The disgraceful legitimization of Stacey Abrams’ election conspiracy theories

Failed gubernatorial candidate Stacey Abrams is the media’s favorite loser.

She lost in 2018 by tens of thousands of votes and she refuses to accept her defeat. It’s as simple as that.

Abrams alleges, without evidence, that Georgia Gov. Brian Kemp stole the election from her. Unsurprisingly, many major newsrooms have been more than happy to indulge and spread her conspiratorial delusions. It’s disgraceful.

On Aug. 12, for example, the New Yorker published a bit of pro-Abrams fan mail titled, “Stacey Abrams’s Fight for a Fair Vote.” The subhead adds, “As the 2020 elections approach, Abrams is leading the battle against voter suppression.” As you would expect from an article bearing that sort of headline, the New Yorker article gives a more-than-sympathetic ear to Abrams’ claim that she was robbed in the 2018 Georgia gubernatorial election.

“Georgians, though, still use the terms ‘won’ and ‘lost’ advisedly, not only because the Democrat never technically conceded but also because of the highly irregular nature of the contest,” it reads.

It adds elsewhere, “Abrams … is focused on addressing the irregularities that her campaign identified,” and “Many people in and outside Georgia believe that, without the irregularities, Abrams would have won.”
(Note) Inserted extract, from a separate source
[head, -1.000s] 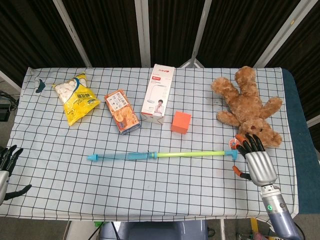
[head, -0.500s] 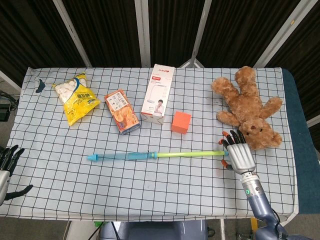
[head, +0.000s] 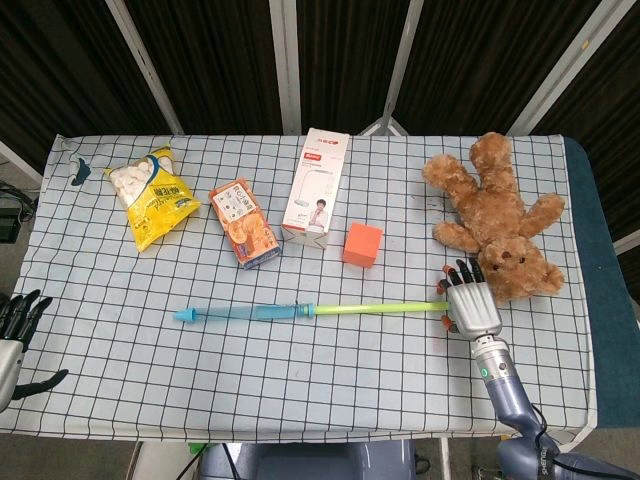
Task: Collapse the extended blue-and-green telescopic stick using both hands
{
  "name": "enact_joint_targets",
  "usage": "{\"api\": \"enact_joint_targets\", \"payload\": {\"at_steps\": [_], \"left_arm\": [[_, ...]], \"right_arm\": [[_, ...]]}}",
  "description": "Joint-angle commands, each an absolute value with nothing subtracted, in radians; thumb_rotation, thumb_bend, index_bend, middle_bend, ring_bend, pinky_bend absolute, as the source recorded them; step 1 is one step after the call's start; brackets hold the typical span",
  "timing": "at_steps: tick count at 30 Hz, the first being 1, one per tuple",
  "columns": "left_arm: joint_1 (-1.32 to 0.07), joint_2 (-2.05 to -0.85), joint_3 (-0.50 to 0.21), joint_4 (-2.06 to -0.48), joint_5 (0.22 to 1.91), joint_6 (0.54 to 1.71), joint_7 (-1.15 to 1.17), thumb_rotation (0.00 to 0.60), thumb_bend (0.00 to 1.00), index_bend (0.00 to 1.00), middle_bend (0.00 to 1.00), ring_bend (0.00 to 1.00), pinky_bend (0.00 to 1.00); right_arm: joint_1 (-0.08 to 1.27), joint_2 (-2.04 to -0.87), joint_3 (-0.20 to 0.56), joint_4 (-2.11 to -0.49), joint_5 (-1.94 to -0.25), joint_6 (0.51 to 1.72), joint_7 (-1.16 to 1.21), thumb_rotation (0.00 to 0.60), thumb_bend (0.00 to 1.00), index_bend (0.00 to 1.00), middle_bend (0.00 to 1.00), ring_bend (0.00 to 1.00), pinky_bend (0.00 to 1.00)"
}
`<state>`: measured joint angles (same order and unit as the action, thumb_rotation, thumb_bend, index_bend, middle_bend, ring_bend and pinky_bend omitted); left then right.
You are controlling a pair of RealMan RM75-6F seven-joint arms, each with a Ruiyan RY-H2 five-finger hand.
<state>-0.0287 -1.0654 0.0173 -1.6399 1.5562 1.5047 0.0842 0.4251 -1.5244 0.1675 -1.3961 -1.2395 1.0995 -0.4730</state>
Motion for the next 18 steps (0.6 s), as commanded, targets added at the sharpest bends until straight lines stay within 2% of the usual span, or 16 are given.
{"api": "enact_joint_targets", "payload": {"at_steps": [1,18], "left_arm": [[-0.029,-1.066,0.017,-1.639,1.556,1.505,0.085,0.6,0.17,0.0,0.0,0.0,0.0],[-0.027,-1.07,0.015,-1.635,1.555,1.511,0.096,0.6,0.17,0.0,0.0,0.0,0.0]], "right_arm": [[0.435,-1.54,0.163,-1.371,-1.236,1.088,-0.466,0.6,0.28,0.44,0.23,0.11,0.0],[0.465,-1.579,0.145,-1.284,-1.23,1.063,-0.454,0.6,0.28,0.51,0.23,0.11,0.0]]}}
Abrams is even quoted as saying, “I’m gonna tell you what I’ve told folks across this state, and this is not a partisan statement, it’s a true statement: We won.”

There is not even an attempt by the New Yorker to question the failed candidate’s ludicrous claim.

Similarly, on Aug. 12, Vogue published a profile with the none-too-subtle headline, “Can Stacey Abrams Save American Democracy?”

You can guess where the article itself stands on Abrams’ unfounded allegations of election rigging. One passage in particular reads:

There is more cheering, and an air of reverence in the room. Abrams’s run for governor in 2018 ended in a loss of just 54,723 votes—a stunning, public blow. And yet she emerged from it as a kind of bellwether Democrat, a vision of her party’s future. She tripled Latino, Asian-American, and Pacific Islander voter turnout and doubled youth participation in her state. She inspired 1.2 million black Democrats in Georgia to vote for her (more than the total number of Democratic gubernatorial voters in 2014). And she gained the highest percentage of the state’s white Democratic voters in a generation. All of this despite widespread reports of voter suppression and a Republican opponent, Brian Kemp—Georgia’s then secretary of state—who oversaw the purging of about 670,000 registered voters in 2017 alone. Some 53,000 voter registrations were still pending a month ahead of the election.

As with the New Yorker, there is no effort from Vogue to question whether Abrams’ post-election narrative is even true.

Speaking of Abrams, she appeared in person on MSNBC this weekend and was asked by host Katy Tur: “Do you think the vote was stolen from you, the election was stolen from you?”

“I think the election was stolen from the people of Georgia,” Abrams responded.

Again, the MSNBC hosts did little to challenge this claim.

Later, on Tuesday, the New York Times published an op-ed claiming Gov. Kemp “played referee, scorekeeper and contestant so he could tip the scales in his favor in the 2018 election for governor against Stacey Abrams, whose voter protection efforts had begun years earlier.” This is not true, as most of the roles listed there were played by county elections boards.

The Washington Post also published a news report Tuesday claiming “widespread irregularities” characterized “the Georgia gubernatorial race, including inaccurate voter rolls, shortages of voting machines and provisional ballots, and lack of uniform rules for counting absentee ballots.” There were no such irregularities, and all election day reports hinting at problems were later accounted for.

Abrams must have an incredible publicist. Two glowing media profiles, cable news appearances, a friendly New York Times op-ed and a Washington Post report published all in the same week? Someone deserves a raise. As for the facts of the Georgia race, those are quite different.

Kemp won with 50.2% of the vote, compared to Abrams’ 48.8%. There is no evidence to support her assertion that her supporters’ votes were suppressed. In fact, as I have written before, the data points in the other direction. Voter turnout in 2018 was 3.9 million votes, massive compared to the 2.5 million votes cast in the previous midterm election of 2014, and almost as many as the estimated 4.1 million votes cast in Georgia during the 2016 presidential election. Turnout was up to presidential levels, very high for a midterm.

Why, then, are newsrooms doing so much to allow Abrams’ unfounded conspiracy to go unchallenged?

Or to put it another way, why was Alex Jones banned from social media if mainstream commentators can get away with saying things just as batty?